An important highlight of this release, is the addition of generalized universal functions. In NumPy, a universal function (or ufunc) is a wrapper that provides a common interface to mathematical functions, which operate on scalars and can be made to operate on ndarrays in an element-by-element fashion. NumPy provides a number of built-in ufuncs for mathematical operations, trigonometric functions, bit-twiddling, comparisons, etc. For example, add is a ufunc that wraps scalar addition to provide addition of ndarrays. Ufuncs support array broadcasting, type casting, as well as several other features. Generalized ufuncs extend this idea to functions on ndarrays. In other words, while ufuncs are limited to wrapping element-by-element functions, generalized ufuncs support ndarray-by-ndarray operations. There is similar functionality and terminology in PDL, the Perl vector library. There is all ready some documentation for this powerful new feature, but as always we need help improving it, which anyone can do by simply clicking here. In particular, a few examples would be very helpful.

Finally, as the 1.3 release manager, David focused a lot of attention on improving our release infrastructure (in addition to his numerous efforts with every aspect of the project). In particular, he made great progress in automating the release process. This effort should provide immediate pay off by reducing the time and effort needed to make future NumPy and (potentially) SciPy releases. In turn this will help increase the frequency with which we are able to get bug-fixes, improved documentation, speed optimizations, and new features out to the wider community.

Friday, March 27, 2009

SciPy 2009 Conference (August 18-23, 2009)

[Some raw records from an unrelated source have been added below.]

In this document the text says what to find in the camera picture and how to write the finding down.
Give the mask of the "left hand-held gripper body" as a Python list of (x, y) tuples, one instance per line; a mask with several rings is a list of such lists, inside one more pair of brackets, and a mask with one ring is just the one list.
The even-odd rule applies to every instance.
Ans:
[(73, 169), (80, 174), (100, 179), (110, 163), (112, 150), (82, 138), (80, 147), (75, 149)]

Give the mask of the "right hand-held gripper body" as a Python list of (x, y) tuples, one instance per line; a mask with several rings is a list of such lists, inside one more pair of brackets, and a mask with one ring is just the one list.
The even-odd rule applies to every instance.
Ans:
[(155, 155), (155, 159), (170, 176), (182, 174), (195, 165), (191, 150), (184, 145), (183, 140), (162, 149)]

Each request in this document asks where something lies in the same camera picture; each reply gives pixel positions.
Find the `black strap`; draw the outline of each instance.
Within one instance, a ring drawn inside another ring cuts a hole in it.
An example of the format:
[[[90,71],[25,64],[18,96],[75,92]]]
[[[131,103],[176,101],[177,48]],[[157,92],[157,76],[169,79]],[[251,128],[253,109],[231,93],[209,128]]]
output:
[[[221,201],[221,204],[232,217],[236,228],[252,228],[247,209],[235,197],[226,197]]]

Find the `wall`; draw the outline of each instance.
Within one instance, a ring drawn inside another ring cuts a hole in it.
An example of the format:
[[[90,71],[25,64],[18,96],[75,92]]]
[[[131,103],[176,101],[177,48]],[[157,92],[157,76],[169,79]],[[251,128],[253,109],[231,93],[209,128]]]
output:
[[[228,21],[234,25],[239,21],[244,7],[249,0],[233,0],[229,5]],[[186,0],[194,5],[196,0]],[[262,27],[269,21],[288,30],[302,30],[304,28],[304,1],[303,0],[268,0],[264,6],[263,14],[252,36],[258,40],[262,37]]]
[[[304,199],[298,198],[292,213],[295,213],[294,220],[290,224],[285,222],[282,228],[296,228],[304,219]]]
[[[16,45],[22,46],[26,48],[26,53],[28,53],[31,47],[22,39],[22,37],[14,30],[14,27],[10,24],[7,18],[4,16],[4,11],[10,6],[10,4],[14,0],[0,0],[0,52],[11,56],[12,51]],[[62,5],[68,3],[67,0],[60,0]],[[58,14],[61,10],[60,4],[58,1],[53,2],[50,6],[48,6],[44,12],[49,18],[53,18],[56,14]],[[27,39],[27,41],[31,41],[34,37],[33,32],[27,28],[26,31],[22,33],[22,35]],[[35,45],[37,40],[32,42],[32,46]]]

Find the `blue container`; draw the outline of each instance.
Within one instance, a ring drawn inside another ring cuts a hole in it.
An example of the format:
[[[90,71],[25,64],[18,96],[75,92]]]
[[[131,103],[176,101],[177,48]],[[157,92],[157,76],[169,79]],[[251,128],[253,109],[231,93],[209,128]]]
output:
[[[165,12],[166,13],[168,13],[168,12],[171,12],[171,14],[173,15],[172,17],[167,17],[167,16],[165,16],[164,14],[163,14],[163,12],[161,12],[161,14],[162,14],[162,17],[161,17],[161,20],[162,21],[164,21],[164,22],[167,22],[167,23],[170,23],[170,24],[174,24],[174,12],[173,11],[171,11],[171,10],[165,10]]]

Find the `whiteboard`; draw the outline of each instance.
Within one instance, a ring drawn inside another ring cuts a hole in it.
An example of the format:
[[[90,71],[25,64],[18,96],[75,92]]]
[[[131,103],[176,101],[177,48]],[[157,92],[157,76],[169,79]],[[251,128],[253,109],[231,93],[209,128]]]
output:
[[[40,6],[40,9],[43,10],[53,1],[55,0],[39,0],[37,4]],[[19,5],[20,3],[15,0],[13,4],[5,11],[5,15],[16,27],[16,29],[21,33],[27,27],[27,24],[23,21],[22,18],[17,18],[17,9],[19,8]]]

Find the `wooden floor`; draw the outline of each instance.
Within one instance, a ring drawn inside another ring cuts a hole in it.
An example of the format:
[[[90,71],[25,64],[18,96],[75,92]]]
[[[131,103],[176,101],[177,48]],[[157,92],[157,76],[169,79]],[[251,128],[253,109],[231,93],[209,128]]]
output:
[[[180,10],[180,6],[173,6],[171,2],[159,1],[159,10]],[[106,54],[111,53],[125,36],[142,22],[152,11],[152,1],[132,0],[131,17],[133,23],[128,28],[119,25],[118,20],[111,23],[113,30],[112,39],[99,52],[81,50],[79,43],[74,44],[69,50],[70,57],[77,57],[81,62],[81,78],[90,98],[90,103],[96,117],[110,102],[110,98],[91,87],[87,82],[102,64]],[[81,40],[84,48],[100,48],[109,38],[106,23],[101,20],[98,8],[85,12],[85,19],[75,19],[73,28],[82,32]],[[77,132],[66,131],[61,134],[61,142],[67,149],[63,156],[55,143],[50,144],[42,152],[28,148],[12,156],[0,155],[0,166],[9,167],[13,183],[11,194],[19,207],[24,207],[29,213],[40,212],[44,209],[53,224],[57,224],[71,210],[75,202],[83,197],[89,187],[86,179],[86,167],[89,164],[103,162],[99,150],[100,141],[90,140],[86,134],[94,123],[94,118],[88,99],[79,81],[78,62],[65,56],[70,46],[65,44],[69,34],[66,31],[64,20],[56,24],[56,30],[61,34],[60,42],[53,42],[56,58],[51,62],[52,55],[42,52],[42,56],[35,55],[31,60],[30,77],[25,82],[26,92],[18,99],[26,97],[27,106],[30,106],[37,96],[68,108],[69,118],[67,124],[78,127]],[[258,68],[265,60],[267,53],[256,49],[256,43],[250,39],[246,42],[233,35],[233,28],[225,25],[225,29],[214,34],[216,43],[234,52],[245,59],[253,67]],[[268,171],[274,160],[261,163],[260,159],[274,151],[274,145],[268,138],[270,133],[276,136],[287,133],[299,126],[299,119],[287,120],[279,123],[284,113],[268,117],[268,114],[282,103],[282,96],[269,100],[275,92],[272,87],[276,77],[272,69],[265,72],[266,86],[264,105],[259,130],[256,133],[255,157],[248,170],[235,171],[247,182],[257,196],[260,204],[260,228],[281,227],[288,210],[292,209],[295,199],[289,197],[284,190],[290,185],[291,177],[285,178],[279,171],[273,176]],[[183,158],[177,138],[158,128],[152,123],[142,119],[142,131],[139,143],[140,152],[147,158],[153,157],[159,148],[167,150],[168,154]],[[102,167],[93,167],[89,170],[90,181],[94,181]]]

I am pleased to announce that the 8th Annual Python in Science Conference will be held August 18-23, 2009 at Caltech in Pasadena, CA.
  • Tutorials (Tuesday, August 18 - Wednesday, August 19)
  • Conference (Thursday, August 20 - Friday, August 21)
  • Sprints (Saturday, August 22 - Sunday, August 23)
This conference provides a unique opportunity to learn and affect what is happening in the realm of scientific computing with Python. Attendees have the opportunity to review the available tools and how they apply to specific problems. By providing a forum for developers to share their Python expertise with the wider commercial, academic, and research communities, this conference fosters collaboration and facilitates the sharing of software components, techniques and a vision for high level language use in scientific computing.

Wednesday, March 25, 2009

SciPy and Summer of Code 2009

Google is once again sponsoring a Summer of Code (SoC). For the past several years, the SciPy community has participated in the SoC program through the Python Software Foundation (PSF). Past projects have included a new testing framework, numerical optimization code, machine learning code, and improved support for NumPy in Cython. Most students have remained very active in the community and continue to be major contributors to the SciPy community.

To see a list of possible project ideas please see the PSF's SoC wiki. A number of students have all ready expressed interest in working on a SciPy-related project this year. If you are interested, the best place to discuss ideas is on the NumPy and SciPy developer mailing lists.